Poetry & Prose

Compatible Voices
I heard his voice across the room, although I could not see him over the cubicle. I’d recognize his voice anywhere and I was sure he had come to see me no matter what reason he gave for being here. We had been flirting over the phone for months. I was the credit manager for his store, so he called several times during the week, sometimes several times in a day. He had the sexiest baritone voice I had ever heard. He could have been a radio or TV announcer; his tones were so rich with a little bit of a western accent. He claimed to be from Ohio just like me, but he had sort of a Johnny Cash cowboy sound.
We talked mostly business, but we also managed to pull out a little personal information along the way.
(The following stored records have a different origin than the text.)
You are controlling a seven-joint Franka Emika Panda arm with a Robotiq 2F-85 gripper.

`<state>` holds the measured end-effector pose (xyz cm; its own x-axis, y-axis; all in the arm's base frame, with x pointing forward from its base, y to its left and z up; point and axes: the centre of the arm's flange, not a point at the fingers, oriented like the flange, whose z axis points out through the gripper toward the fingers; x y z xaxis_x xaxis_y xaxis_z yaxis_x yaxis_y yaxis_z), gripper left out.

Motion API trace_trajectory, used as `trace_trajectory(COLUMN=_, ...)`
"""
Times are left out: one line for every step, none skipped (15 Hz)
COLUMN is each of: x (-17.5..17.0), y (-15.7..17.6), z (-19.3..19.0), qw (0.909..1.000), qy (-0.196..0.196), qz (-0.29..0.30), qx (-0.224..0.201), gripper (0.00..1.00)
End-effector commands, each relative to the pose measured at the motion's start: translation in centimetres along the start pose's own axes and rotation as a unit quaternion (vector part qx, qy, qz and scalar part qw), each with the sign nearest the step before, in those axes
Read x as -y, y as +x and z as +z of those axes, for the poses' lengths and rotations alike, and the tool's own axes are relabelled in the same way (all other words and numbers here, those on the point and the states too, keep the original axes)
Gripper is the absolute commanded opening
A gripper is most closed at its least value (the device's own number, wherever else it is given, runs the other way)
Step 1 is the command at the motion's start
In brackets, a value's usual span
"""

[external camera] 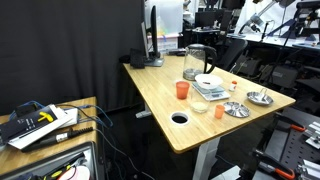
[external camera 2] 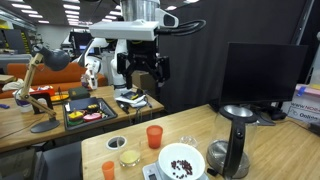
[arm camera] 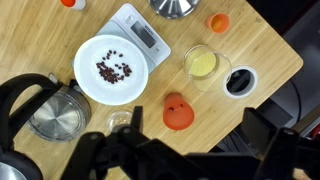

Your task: Pour the contents in the red cup into the white bowl

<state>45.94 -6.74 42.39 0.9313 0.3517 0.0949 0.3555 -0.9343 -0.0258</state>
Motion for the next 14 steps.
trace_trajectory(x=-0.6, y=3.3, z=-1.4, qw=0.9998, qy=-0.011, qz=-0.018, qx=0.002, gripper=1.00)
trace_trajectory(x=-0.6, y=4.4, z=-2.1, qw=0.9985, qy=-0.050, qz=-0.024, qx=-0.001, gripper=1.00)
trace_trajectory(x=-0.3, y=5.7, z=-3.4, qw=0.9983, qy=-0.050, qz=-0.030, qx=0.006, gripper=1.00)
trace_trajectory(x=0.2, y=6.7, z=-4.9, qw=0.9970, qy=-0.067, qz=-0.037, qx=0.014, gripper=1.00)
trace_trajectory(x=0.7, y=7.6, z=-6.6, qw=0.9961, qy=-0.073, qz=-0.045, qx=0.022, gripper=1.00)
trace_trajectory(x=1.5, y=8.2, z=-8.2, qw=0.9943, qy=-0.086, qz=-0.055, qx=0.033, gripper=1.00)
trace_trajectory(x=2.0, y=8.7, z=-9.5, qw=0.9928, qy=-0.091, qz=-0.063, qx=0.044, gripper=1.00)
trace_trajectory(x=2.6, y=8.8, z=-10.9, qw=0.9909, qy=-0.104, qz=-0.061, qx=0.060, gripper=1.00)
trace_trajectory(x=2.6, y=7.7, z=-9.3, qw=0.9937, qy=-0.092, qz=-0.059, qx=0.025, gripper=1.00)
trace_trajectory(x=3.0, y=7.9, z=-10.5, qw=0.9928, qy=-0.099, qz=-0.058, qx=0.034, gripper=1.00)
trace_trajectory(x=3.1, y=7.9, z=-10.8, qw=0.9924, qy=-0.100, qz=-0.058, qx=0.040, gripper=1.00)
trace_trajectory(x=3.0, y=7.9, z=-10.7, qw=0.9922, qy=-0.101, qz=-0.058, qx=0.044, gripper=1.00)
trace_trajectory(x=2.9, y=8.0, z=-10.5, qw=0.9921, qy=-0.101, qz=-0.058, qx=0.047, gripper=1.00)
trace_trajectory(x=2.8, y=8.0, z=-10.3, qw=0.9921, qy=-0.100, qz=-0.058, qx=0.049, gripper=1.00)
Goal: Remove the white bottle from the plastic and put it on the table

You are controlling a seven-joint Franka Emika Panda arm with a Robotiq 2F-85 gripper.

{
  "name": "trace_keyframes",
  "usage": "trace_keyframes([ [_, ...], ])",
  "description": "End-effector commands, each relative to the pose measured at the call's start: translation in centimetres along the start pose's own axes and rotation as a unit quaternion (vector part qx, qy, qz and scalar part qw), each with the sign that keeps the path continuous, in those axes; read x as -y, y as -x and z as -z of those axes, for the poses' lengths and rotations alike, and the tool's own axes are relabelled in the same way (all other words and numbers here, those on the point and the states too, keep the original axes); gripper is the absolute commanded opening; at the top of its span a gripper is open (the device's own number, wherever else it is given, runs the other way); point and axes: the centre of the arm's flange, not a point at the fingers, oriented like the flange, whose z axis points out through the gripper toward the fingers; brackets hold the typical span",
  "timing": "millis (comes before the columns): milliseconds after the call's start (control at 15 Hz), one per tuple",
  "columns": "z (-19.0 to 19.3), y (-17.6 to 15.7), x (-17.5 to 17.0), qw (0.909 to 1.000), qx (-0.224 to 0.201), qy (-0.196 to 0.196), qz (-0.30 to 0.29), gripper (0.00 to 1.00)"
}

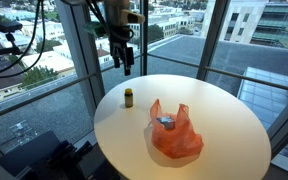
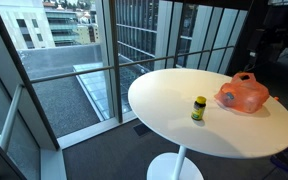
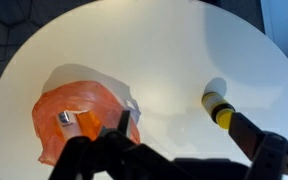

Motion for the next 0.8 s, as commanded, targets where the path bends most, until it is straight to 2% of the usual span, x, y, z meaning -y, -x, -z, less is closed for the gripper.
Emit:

His favorite food was Italian; he like spy movies, and he liked hard rock music mixed with a little R and B. I liked Italian and Mexican food, mystery movies and books, and an eclectic choice of music from many genres. Our greetings had become terms of endearment. He called me his sweet lady and I called him Soldier Boy since he had served four years in the army. (“How’s my Sweet Lady, today?” “Just fine Soldier Boy, I’ve been waiting for you to call.”)
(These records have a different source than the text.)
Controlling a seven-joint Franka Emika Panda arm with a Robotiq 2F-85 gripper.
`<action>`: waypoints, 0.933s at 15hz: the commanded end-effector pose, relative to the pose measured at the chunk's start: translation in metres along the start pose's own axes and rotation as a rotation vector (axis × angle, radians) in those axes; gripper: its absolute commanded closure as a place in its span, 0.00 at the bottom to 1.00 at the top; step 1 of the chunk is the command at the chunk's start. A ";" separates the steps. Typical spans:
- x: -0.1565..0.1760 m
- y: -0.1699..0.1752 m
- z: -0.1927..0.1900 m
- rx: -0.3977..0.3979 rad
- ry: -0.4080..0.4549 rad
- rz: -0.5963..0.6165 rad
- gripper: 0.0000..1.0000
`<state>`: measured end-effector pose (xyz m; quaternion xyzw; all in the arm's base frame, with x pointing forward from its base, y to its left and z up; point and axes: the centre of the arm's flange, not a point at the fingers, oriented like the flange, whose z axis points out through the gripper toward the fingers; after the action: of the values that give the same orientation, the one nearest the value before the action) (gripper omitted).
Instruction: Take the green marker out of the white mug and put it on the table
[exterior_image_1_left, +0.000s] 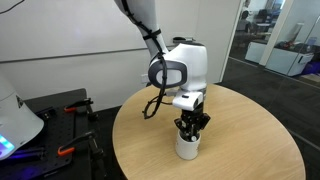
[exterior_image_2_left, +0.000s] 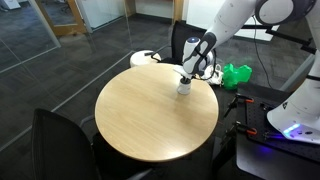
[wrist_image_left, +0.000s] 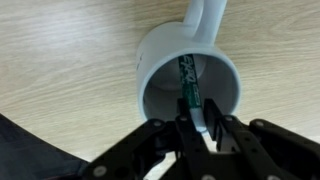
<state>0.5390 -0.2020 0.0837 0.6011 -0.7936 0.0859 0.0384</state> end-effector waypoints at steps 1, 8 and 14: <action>-0.009 -0.002 -0.014 -0.005 0.022 0.012 0.95; -0.019 0.014 -0.044 -0.008 0.081 -0.010 0.95; -0.021 0.031 -0.089 0.043 0.137 -0.018 0.95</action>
<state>0.5302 -0.1728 0.1267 0.6066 -0.7792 0.1347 0.0818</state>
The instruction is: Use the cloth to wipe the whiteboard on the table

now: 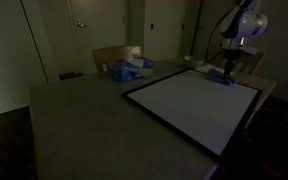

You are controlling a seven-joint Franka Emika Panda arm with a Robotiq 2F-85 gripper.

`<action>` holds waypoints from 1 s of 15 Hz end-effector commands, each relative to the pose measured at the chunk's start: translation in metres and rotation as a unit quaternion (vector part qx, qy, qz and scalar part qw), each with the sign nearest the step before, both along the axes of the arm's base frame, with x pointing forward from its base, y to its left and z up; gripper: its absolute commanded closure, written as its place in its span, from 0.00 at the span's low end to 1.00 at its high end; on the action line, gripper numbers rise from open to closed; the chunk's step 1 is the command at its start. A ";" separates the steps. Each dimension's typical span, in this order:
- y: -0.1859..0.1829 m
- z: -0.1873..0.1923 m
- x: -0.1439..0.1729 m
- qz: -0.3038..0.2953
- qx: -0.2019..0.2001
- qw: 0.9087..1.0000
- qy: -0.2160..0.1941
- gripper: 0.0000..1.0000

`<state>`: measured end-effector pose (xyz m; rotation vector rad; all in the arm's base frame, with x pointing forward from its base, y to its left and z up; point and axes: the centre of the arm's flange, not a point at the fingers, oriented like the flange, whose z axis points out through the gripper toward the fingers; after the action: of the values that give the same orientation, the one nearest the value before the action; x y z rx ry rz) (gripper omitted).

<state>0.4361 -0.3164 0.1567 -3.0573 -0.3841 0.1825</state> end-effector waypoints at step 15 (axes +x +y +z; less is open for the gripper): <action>-0.004 -0.030 0.108 0.009 0.012 1.000 -0.013 0.98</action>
<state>0.5136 -0.3190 0.1573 -3.0540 -0.4194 0.1464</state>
Knowing he was actually in the building gave my stomach a flutter. I couldn’t wait to finally meet him, to see if we were really compatible. Maybe he’d ask me out. My imagination was doing double duty. Suppose he was fat like Santa Claus, or barely twenty-one, or shorter than me by more than a foot. What could you really tell about a person by their voice alone? I had no idea what to expect. We rarely talked about our appearance, not even clothes or hair color. I wondered if he had any expectations. Did he like long hair? Skinny women? Older women? All I knew for sure is that we had some kind of chemistry over the phone, and it was hot. I certainly wanted to know more about him.
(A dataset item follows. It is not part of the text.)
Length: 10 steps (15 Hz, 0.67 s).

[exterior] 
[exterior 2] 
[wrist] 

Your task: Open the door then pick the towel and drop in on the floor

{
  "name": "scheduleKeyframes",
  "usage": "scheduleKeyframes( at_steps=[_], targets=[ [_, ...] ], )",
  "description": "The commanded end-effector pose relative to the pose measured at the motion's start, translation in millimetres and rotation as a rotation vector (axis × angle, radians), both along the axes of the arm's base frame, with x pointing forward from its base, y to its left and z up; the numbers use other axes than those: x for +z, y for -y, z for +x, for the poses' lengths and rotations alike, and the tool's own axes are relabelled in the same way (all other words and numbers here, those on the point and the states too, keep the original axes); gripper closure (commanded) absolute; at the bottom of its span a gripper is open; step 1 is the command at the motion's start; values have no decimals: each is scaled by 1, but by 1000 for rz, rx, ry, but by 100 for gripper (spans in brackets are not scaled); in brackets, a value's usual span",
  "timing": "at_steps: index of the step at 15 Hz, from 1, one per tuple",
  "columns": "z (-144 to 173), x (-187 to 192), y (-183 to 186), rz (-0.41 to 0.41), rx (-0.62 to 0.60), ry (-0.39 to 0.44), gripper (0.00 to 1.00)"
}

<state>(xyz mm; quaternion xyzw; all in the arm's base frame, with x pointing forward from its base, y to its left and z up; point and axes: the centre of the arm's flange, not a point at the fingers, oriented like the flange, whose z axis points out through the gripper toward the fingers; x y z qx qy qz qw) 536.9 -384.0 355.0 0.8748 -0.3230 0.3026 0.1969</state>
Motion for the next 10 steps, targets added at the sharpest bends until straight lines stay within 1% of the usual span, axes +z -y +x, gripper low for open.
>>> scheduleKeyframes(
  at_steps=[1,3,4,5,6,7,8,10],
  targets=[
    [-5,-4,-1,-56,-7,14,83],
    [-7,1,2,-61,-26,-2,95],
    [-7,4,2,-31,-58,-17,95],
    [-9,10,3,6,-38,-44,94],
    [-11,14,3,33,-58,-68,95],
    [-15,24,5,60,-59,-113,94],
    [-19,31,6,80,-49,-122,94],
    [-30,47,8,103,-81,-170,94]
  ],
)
His voice was getting closer. A frizzle rain over my skin. Apparently, my supervisor was giving him a tour. I heard some introductions and some explanations of equipment. Man, his voice was spectacular; every word had its own special intonation like the lyrics of a song; while my supervisor’s voice was quite monotone. I was praying my phone would ring. It would be just my luck to be tied up with a call when he finally arrived at my station. I wanted to spend some time with him, maybe even take my break with him in our coffee room for a little privacy.
“Hey, I’d like to meet my credit manager while I’m here,” I heard him say, “I mean if that possible. It would be nice to put a face with the voice.”
“Sure, Jim. I was thinking alone the same lines. In fact, you can give her the deal you brought in, and she can get it set up for you,” my supervisor replied.
“Great! Point the way!
“Trish is in the last cubicle on the left next to the windows. See that blue lampshade sticking up over there, that’s where you’ll find her. I’ll catch up with you on your way out.”
“Alright, thanks.”
I suddenly realized I was holding my breath. I hoped my mascara wasn’t smudge and my hair was in place. I whipped out my lipstick and applied a fresh coat. Then I took out a legal pad and tried to look like I was working on something and not just sitting there waiting for him. Suddenly, he was there speaking to me; he stuck his head around the edge of the cubicle.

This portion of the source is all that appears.